Route 248 work to finish in November
A bridge project that has frustrated drivers traveling south of Palmerton will be completed in November, according to the Pennsylvania Department of Transportation.
The bridge carrying Route 248 over Norfolk Southern Rail lines has been under construction for some time.
A PennDOT contractor has been repairing the substructure and deck of the span, which was built in 1962. The cost of the project is approximately $1.1 million, and it is part of a larger contract to fix 13 bridges in Carbon, Schuylkill and Monroe counties over a three-year period, according to PennDOT.
Some drivers have complained about lane restrictions and the appearance that no one is working on the bridge.
PennDOT spokesman Sean Brown said crews are currently awaiting delivery of expansion dams which will be installed in the next two weeks. Expansion dams are the metal sections on each side of the bridge which allow the concrete to expand and contract with the weather.
However, Brown said, there are other days where it seems like no one is working on the bridge, but work is taking place out of drivers’ sight.
“There are days they have been working underneath the bridge that gives the appearance that the contractor is not working on the project,” Brown said.
Brown said that by mid-September, the contractor will complete work on one direction of the bridge. That involves paving and replacing the expansion dams.
Traffic will then be rerouted to the other side of the bridge, and the same process will take place on the other half.
The contractor for the project is Kriger Construction Inc., of Scranton, who won a $5.9 million contract to replace 13 bridges in the area — three in Carbon County, six in Monroe County and four in Schuylkill.
The project officially began in August 2016 and Brown said bridges are bid as a package because it is more efficient.

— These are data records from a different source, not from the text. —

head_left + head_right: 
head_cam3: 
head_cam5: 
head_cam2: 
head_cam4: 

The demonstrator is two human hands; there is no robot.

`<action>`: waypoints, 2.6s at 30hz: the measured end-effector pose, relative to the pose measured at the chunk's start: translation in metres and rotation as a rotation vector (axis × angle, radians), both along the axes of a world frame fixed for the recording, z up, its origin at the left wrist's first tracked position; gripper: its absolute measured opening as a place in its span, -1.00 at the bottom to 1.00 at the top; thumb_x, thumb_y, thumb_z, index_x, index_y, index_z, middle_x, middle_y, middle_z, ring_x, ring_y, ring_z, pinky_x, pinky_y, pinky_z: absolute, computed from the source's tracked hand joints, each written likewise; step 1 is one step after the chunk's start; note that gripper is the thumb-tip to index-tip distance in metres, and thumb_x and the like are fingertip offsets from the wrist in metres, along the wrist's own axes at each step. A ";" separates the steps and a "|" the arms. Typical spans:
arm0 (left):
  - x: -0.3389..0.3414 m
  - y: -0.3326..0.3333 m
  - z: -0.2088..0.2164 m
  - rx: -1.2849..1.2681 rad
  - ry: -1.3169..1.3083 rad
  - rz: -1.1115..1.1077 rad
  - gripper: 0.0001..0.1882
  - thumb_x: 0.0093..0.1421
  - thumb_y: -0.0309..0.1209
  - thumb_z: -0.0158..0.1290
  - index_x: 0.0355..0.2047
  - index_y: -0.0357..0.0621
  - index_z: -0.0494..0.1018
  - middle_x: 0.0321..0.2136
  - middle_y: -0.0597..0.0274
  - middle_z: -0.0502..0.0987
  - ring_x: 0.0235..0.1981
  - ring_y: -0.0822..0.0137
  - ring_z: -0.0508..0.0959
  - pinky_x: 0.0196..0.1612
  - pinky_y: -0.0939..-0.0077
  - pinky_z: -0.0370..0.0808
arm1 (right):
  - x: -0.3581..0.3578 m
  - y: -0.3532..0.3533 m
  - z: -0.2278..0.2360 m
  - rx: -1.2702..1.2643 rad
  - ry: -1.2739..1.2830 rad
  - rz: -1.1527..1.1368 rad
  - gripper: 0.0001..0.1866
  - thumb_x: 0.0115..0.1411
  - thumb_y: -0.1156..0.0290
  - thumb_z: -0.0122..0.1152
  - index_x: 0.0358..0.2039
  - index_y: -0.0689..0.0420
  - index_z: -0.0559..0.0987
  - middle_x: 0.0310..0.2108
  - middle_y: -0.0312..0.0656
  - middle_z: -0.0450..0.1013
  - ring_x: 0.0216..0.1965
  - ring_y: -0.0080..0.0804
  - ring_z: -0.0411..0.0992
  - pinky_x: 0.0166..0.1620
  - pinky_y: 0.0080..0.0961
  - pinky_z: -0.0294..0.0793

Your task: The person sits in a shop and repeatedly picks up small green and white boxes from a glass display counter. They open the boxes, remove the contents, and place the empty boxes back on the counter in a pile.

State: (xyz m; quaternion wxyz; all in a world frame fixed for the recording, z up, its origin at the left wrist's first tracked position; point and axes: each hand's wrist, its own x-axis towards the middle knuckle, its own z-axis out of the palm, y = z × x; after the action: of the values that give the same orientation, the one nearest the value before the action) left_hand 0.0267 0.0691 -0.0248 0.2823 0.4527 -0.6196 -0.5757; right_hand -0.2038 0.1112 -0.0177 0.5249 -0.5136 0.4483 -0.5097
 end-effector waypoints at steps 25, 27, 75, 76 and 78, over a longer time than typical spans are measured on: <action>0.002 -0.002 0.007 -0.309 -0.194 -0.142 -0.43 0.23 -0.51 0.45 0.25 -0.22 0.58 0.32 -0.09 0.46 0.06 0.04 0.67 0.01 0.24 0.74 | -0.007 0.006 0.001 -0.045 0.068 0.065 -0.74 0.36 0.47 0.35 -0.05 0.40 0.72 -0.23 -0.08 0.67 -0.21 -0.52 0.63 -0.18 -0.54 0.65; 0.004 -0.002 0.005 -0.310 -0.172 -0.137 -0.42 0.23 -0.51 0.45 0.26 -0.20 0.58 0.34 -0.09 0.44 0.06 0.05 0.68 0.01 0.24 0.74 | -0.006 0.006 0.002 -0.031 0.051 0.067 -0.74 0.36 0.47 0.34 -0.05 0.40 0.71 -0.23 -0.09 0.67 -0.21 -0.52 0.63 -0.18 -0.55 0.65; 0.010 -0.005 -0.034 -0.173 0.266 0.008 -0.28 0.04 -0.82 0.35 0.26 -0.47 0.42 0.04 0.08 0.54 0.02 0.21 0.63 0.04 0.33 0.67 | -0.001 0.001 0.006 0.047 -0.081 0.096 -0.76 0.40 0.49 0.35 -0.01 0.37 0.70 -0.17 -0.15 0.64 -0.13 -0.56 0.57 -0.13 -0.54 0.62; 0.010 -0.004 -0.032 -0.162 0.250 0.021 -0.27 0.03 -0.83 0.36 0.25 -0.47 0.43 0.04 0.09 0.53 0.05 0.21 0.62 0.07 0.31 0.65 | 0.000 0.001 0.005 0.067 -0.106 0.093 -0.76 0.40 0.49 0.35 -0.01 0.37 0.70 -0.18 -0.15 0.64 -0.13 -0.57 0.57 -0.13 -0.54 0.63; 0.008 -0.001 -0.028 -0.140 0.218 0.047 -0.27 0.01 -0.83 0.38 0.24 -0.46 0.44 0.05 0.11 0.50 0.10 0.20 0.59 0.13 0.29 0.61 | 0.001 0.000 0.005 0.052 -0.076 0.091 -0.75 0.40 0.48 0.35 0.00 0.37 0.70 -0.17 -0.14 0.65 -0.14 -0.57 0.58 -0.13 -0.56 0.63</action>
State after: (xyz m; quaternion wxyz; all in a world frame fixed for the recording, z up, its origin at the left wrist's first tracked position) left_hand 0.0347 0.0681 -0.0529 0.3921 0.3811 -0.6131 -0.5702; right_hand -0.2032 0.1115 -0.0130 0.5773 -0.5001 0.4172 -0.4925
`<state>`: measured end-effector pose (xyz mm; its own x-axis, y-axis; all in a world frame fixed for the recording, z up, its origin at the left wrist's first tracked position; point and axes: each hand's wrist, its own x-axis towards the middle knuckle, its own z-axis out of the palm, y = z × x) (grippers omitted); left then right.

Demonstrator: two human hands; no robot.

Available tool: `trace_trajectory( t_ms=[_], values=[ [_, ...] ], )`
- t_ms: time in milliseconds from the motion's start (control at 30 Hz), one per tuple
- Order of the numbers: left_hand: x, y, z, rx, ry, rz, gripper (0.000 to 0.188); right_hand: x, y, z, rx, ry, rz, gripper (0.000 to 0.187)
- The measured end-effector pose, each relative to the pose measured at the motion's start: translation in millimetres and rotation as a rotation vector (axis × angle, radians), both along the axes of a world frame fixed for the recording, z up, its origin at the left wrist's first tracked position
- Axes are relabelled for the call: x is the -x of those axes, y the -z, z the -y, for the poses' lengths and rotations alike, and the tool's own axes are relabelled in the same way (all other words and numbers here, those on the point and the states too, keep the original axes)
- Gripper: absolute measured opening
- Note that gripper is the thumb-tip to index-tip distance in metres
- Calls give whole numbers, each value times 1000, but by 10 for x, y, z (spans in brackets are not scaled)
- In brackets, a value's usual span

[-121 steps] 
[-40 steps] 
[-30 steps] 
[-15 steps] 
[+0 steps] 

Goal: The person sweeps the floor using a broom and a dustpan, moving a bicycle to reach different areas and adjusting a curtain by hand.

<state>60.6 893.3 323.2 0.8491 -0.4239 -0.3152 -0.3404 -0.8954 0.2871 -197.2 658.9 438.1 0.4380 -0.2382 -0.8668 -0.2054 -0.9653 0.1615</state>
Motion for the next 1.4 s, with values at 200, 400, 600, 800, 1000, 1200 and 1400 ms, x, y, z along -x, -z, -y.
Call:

“We ‘bundle’ bridges in these contracts because much of the preventive maintenance work required on each bridge is similar and it does make both fiscal and time frame sense to package these together,” Brown said.

Comments
Same as on Rt. 209 in Franklin Twp., Kriger Construction Inc., of Scranton is utilizing the latest in modern construction technology which incorporates invisible workers using invisible machinery and tools, working at night when the rest of us are in bed.